This is a fascinating time to be part of the healthcare industry. There is a revolution happening in how providers are looking at patients, looking at costs, looking at technologies, looking at…everything. The major driver of the revolution is, of course, changes to reimbursement models driven by the Accountable Care Act (ACA). The death knell is sounding loudly across the U.S. for the Fee-for-Service (FFS) payment model that the government and other payers have used to reimburse healthcare providers for decades.
In addition to the new payment models driving the healthcare revolution, there are other forces pushing healthcare to evolve. The development of new analytics and new technologies, a dwindling physician pool, and an aging patient population are change factors. So is a growing awareness of the disconnect between the amount of money spent on patient care and patient outcomes. Hospitals and physician practices all over the country are recognizing that more value needs to be extracted out of episodes of care for both patients and providers.
A Michael Porter report published in Harvard Business Review (HBR) last October entitled The Strategy That Will Fix Healthcare puts it this way:
“It’s time for a fundamentally new strategy. At its core is maximizing value for patients: that is, achieving the best outcomes at the lowest cost. We must move away from a supply-driven health care system organized around what physicians do and toward a patient-centered system organized around what patients need.”
Let’s look at 3 factors that, in addition to the key reimbursement changes, are driving fundamental changes in the healthcare industry.
#1 Analytics and Electronic Health Records (EHR)
The adoption of EHR and the availability of software that analyzes patient data are making it much easier for hospitals to create protocols based on large bodies of patient data.

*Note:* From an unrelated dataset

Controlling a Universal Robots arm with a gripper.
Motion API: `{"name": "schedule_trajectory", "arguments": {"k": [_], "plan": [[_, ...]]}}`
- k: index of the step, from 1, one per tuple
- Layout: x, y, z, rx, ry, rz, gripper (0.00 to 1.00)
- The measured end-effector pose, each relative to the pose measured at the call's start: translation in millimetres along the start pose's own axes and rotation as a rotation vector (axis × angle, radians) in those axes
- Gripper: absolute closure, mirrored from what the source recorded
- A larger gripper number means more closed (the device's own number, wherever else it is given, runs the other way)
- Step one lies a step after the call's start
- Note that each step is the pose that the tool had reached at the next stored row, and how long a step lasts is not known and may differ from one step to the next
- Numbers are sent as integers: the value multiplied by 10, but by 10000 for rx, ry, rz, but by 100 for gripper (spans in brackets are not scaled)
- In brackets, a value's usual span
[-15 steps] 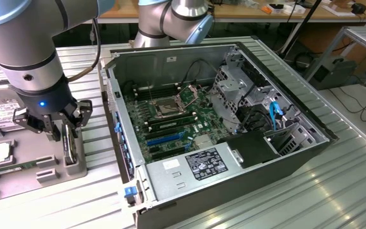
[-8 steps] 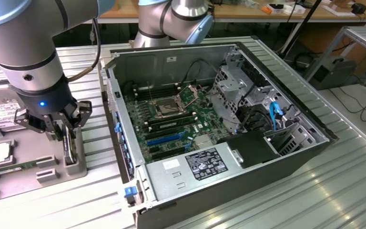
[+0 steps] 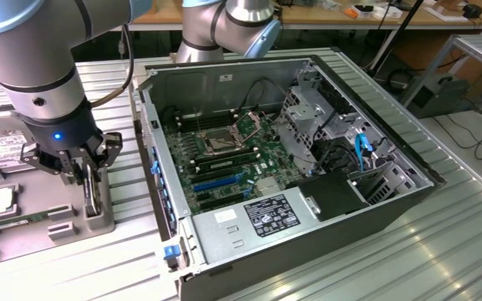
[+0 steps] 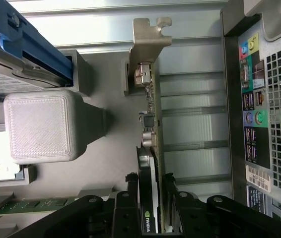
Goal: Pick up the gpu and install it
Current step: 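Pick up the gpu and move the gpu toward the slot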
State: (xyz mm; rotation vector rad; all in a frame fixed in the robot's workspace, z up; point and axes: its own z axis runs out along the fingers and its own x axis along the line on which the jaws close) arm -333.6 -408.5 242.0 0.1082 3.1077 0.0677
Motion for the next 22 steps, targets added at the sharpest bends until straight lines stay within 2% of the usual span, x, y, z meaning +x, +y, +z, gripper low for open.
{"name": "schedule_trajectory", "arguments": {"k": [3,4,22], "plan": [[0,0,0,0,1,0,68],[0,0,0,0,0,0,73],[0,0,0,0,0,0,73]]}}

Long-term studies of patient health records are providing beneficial insights into which procedures produce the best outcomes for an episode of care. What is being discovered is that reducing variations in care often results in lower costs, i.e. less hospital re-admissions, less rehab necessary, etc. States like Arkansas are also experimenting with bundled care models that provide a single payment for an episode of care that encourages cooperation and shared responsibility among all the healthcare providers to a patient for that particular episode of care.

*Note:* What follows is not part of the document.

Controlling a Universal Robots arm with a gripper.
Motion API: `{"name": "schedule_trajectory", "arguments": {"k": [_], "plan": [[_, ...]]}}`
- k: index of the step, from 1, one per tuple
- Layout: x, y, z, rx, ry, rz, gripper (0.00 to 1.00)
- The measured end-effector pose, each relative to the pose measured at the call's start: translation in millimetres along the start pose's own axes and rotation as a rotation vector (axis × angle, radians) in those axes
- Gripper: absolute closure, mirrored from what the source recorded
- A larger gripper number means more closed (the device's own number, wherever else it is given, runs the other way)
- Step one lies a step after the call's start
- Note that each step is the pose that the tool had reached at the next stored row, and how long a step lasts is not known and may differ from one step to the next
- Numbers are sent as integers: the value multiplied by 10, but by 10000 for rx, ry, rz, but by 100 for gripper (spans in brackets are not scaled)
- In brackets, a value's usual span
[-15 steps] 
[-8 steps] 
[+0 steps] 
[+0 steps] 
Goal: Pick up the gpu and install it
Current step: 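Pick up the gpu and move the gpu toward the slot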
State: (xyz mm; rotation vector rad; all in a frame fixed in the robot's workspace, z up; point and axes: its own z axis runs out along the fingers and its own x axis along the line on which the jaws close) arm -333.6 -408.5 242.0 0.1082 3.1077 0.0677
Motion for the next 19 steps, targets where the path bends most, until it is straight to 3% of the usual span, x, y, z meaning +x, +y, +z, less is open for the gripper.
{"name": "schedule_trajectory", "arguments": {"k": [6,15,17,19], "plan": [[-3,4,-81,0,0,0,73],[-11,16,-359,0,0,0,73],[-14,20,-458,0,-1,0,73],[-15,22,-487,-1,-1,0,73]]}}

The HBR report referenced earlier talks about pulling down the silos between healthcare providers so that the patient is at the center of a highly communicative team that shares responsibility for the outcome. This is a challenging model for hospital administrators who will need to incentivize doctors and other providers to work together in a more collaborative way.
#2 The Baby Boomer Factor
Baby boomers are retiring and putting a big bulge in the number of older patients who will likely need more care over the next several decades. Meantime, baby boomer doctors are retiring too and there are not enough doctors in the pipeline to take their place.
An increase in midlevel providers like nurse practitioners and physician assistants will likely continue over the next few years to round out the clinical care mix at hospitals and physician practices, driven by both a decrease in available physicians and by expected lower reimbursements from payers.

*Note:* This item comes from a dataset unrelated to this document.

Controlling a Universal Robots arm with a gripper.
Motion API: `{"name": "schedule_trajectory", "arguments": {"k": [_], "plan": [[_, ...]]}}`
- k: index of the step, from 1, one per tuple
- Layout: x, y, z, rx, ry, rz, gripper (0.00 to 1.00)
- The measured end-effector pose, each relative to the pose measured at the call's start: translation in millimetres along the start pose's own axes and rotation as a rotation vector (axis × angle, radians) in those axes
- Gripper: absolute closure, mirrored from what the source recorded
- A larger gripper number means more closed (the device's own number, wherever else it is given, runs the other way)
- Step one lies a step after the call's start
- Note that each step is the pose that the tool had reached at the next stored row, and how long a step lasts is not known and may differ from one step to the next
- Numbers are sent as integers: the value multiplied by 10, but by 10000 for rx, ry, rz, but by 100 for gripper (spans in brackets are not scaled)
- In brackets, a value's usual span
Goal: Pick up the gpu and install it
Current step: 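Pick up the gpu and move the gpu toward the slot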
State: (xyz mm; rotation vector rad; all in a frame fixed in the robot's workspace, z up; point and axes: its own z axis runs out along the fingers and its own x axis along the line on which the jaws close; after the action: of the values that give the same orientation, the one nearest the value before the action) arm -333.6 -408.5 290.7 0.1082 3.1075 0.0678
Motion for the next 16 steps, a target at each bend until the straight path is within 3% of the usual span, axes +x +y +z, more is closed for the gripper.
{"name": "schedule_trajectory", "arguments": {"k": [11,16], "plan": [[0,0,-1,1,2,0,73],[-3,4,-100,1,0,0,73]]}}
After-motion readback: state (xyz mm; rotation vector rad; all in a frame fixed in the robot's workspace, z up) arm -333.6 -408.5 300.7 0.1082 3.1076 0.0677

Advances in technology have made it possible to support a move from FFS to a more diagnostically focused model enabled by Information Technology platforms. These platforms enable the delivery of better care across geographies and integrate care delivery across multiple facilities. Patients in remote areas are provided access to specialists and hospitals have a clinical revenue growth opportunity in a reimbursement-challenged environment.
A recent article in Forbes quotes research by industry analysts predicting telemedicine will jump from $240 million today to $1.9 billion in 2018 – an annual growth rate of 56 percent.
Telemedicine is proving itself in many arenas from pathology to diabetes. In the case of pathology it extends the reach of specialist pathologists to rural outposts, providing faster service and access to expert reviews. This access equals more value to both the patient and the healthcare providers: less unnecessary tests, procedures, and medicines.
Mayo Clinic is using telemedicine to treat stroke patients at remote facilities. Some healthcare providers are using telemedicine to track diabetes patients and spot red flags that get patients into the office sooner to forestall complications. Dartmouth Hitchcock’s recent USDA telemedicine grant will enable increased support for 38 remote communities and facilities in Northern New England, including telepathology.
The widespread adoption of smart phones in recent years has created opportunities for providers and payers to better educate consumers about behaviors that promote wellness and even stage video doctor visits.
These converging factors that are spurring the revolution in healthcare are fighting a headwind of the traditional FFS workplace culture. In order for real change to take place, hospitals must find a way to incentivize physicians and other providers to work collaboratively on episodes of care.